Record linkage based on a three-way decision with the use of granular descriptors
Introduction
Record linkage is an important part of data processing (Fellegi and Sunter, 1969, Reyes-Galaviz et al., 2017, Vatsalan et al., 2017). In big data era, we usually face the problems of processing several disparate data sources simultaneously, e.g., in health care system, government records, publication and other areas. While there exist many records coming from different sources belonging to the same entity (Christen, 2012a, Christen, 2012b), it is not advisable to develop data analytics on all these raw data sources directly. The major purpose of record linkage is to match and merge all records of an entity, which will refine the data sources and make data analysis more efficient. Generally, the record linkage is regarded as a two-class problem of decision-making, which attempts to distinguish matched and not-matched record pairs. However, in real-world applications, records could not be correctly justified by such a binary decision process due to several compelling factors (Berkel, 1988), e.g., data noise, handwriting error, address change. The factors may cause to classify an entity's records as not-matched or two entity's records as matched, especially for points (record-pairs) with values located close to the classification boundary. In this situation, human's further investigation is required to guarantee the system's credibility. Then, we call the decision-making process involving “clerical investigation” as a three-way decision (Liang et al., 2017, Liang and Liu, 2015).

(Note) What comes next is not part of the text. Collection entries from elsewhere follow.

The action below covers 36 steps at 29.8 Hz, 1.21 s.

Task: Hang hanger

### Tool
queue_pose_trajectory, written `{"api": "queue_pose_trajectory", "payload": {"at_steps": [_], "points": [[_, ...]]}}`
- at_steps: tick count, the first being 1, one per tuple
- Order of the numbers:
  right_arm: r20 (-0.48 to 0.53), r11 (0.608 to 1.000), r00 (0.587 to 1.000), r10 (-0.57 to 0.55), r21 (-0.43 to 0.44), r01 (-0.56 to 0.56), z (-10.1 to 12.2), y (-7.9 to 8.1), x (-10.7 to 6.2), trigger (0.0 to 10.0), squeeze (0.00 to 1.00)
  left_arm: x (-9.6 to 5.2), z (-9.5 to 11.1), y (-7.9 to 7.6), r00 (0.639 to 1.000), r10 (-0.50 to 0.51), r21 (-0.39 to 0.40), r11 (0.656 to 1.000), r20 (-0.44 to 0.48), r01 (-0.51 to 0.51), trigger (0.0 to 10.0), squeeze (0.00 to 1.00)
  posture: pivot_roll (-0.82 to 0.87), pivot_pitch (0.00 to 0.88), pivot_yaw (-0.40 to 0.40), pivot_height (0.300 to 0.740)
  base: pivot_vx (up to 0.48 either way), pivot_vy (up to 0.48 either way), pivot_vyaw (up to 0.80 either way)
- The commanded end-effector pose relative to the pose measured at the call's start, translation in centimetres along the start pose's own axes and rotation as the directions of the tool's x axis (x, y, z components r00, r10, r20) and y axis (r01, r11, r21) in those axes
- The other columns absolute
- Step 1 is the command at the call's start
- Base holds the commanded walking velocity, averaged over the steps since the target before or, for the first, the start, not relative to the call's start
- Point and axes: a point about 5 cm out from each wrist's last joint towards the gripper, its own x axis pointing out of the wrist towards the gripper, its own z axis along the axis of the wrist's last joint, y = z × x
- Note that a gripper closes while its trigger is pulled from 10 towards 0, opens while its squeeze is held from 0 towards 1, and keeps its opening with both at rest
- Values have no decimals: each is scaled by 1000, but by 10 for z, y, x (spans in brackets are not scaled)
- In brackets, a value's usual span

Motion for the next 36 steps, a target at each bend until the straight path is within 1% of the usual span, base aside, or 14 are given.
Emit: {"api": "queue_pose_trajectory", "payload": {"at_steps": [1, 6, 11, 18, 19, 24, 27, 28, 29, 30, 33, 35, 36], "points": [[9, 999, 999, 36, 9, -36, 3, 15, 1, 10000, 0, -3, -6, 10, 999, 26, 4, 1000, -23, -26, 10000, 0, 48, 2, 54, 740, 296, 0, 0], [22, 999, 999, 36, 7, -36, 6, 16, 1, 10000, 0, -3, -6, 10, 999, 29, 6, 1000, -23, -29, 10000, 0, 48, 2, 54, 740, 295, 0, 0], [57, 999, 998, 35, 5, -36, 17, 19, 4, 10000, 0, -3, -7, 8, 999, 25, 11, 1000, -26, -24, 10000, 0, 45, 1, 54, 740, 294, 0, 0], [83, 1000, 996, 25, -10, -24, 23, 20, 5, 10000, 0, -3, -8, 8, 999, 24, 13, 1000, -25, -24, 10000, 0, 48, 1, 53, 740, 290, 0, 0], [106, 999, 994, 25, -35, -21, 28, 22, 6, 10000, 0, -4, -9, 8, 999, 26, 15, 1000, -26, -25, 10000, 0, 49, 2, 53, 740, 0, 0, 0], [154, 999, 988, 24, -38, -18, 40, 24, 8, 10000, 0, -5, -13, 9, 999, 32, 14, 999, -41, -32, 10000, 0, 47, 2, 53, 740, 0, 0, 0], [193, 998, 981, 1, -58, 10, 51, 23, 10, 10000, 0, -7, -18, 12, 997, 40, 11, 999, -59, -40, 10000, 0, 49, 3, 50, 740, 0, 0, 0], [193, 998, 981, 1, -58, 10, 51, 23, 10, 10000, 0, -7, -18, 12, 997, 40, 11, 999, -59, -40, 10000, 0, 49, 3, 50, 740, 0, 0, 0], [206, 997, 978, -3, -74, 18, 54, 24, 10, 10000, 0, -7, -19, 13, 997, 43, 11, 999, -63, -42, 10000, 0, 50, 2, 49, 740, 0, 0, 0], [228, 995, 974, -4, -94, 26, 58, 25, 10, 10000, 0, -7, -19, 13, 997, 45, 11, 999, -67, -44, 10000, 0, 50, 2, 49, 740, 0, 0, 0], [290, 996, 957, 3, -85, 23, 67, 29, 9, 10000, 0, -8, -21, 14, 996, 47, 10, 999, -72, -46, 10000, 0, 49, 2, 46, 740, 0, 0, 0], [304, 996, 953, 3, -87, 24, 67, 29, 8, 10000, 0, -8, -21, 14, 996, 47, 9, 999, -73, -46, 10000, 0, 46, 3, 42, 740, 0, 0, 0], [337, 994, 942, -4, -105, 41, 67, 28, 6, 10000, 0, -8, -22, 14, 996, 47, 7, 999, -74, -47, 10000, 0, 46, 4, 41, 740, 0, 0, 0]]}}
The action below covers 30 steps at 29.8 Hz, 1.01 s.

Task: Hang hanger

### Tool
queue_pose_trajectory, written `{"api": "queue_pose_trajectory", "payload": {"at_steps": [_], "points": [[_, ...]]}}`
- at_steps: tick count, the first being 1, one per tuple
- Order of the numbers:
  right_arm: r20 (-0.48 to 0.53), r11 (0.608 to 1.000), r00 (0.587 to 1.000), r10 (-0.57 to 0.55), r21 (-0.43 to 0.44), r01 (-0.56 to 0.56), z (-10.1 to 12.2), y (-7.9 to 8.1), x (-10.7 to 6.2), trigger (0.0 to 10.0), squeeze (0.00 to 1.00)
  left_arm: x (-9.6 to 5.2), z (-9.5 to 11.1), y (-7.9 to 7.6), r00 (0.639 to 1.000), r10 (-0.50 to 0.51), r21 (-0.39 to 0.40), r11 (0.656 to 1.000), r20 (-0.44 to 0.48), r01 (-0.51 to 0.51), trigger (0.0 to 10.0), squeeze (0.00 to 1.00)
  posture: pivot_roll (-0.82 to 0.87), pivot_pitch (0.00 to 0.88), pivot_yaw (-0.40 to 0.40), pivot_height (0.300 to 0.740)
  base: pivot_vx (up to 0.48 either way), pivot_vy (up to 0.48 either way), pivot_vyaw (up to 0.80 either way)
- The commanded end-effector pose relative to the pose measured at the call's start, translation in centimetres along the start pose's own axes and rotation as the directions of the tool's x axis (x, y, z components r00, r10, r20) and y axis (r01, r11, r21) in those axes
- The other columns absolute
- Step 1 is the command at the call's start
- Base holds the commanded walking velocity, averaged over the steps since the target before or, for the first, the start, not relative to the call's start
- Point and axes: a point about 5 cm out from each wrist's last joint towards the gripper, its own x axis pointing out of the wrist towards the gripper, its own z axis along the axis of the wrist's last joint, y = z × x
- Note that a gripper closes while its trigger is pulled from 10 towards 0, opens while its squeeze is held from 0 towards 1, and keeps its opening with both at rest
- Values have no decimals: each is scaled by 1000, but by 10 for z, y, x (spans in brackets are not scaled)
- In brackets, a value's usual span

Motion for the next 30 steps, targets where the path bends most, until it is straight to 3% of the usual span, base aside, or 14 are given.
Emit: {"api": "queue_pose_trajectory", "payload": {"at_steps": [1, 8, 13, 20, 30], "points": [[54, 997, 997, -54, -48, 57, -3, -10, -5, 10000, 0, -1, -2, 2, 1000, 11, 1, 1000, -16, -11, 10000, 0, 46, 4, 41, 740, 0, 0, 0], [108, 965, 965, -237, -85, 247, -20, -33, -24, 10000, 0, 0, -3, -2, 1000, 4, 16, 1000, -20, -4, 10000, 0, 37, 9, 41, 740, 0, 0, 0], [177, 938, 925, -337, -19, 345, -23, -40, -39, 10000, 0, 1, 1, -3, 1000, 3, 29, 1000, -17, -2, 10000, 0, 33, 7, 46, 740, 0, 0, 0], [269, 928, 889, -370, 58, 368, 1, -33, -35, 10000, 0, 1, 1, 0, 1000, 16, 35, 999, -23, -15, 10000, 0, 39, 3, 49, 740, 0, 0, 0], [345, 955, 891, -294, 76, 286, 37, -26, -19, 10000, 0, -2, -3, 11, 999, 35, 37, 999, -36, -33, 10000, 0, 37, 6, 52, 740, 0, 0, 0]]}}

To correctly merge and refine data from multiple resources, in this study, we propose to regard record linkage as a three-way decision problem.
The previously mentioned factors affecting the final decision-making are actually related to uncertainty. By taking uncertainty into account in pattern recognition, the three-way decision process extends the generic binary decision to three alternatives viewed as acceptance, rejection and uncertain region. Then, with further investigation on the uncertain region, the effect of uncertainty would be reduced in decision making (Yao, 2011, Liang et al., 2015). Therefore, it is seen that the key step of applying three-way decision process to record linkage is to distinguish these three regions, especially the uncertain region. In light of existing studies reported in the literature, the uncertain region is usually viewed as negative parts of two binary decision models. For example, for a two-class problem recognizing ClassA and ClassB, the uncertain region consists of data points in both not-ClassA (the negative part of the binary model classifying ClassA) and not-ClassB. To theoretically implement this discrimination mechanism, fuzzy and rough set models are regarded as two commonly used alternatives in three-way modeling (Pawlak, 1982, Tsang et al., 2013). For example, rough set-based positive, negative, and boundary regions and their extensions were utilized to describe the mentioned three regions in (Yao, 2015). Shadow sets are developed on a basis of fuzzy sets, and they generalized the decision-making with fuzzy sets into a three-valued approximation process where results could support the three-way decision's outcomes (Pedrycz, 1998). Recently, a newly proposed model, namely the game-theoretic rough set, was also developed on the basis of rough sets to deal with this issue (Herbert, 2011). The model proposed a mechanism to configure suitable parameters describing probabilistic rough sets which are the reflection of regions in three-way decision. Furthermore, by introducing game theory to construct an objective function minimizing the uncertainty degree of three probabilistic rough set-based regions, the final thresholds are effectively determined to distinguish certain and uncertain regions in three-way decision (Azam, 2014).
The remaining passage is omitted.